:: WHAT IS NEEDED ::
Below are some records. How many of their lines contain the string "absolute"? Give the number only.

:: DATA PROVIDED ::
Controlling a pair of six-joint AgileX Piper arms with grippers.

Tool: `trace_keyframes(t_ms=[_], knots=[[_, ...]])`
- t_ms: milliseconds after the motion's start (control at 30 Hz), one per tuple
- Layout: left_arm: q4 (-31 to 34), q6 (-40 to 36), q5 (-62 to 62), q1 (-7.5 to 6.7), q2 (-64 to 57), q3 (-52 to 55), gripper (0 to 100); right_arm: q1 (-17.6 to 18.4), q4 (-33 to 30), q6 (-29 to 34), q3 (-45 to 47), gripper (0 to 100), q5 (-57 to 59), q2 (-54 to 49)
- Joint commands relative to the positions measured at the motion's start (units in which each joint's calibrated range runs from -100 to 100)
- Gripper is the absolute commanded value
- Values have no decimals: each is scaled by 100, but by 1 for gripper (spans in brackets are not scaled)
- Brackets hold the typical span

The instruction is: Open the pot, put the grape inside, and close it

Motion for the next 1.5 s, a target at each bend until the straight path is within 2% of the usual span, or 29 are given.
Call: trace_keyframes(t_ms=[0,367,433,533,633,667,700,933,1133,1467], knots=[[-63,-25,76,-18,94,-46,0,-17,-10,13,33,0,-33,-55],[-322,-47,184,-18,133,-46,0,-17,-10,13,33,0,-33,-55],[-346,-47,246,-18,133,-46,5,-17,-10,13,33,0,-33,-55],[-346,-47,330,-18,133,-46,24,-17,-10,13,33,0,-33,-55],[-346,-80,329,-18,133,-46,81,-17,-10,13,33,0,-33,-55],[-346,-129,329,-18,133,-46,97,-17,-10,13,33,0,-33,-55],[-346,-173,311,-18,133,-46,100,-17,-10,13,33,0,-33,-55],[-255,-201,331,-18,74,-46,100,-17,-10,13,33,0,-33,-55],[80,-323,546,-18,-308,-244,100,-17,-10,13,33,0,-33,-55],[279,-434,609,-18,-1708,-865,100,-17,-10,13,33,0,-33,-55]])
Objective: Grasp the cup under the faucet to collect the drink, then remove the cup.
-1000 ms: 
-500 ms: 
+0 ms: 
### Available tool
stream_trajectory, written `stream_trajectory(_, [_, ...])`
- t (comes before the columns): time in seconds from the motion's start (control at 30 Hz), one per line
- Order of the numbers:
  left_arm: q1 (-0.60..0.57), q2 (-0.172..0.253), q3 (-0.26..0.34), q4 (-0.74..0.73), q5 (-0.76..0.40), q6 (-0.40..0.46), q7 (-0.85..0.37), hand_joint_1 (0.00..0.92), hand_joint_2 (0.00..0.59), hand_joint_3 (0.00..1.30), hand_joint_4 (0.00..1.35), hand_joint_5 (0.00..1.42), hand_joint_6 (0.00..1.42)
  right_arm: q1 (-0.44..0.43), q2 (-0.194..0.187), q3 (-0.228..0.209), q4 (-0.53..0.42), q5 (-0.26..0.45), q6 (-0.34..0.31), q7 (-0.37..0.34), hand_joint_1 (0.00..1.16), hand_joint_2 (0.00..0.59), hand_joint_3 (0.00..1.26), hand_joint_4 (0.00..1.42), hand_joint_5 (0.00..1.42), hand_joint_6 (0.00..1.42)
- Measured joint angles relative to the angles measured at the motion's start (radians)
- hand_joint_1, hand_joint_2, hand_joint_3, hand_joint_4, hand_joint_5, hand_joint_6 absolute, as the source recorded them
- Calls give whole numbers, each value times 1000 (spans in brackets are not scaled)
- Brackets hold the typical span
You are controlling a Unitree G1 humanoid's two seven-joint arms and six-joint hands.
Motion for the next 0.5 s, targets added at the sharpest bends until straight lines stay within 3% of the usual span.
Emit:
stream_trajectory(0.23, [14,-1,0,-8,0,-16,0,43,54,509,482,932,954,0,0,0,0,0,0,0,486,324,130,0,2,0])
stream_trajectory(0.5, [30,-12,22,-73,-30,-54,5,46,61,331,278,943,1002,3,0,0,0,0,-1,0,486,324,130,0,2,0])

:: ANSWER BOX ::
2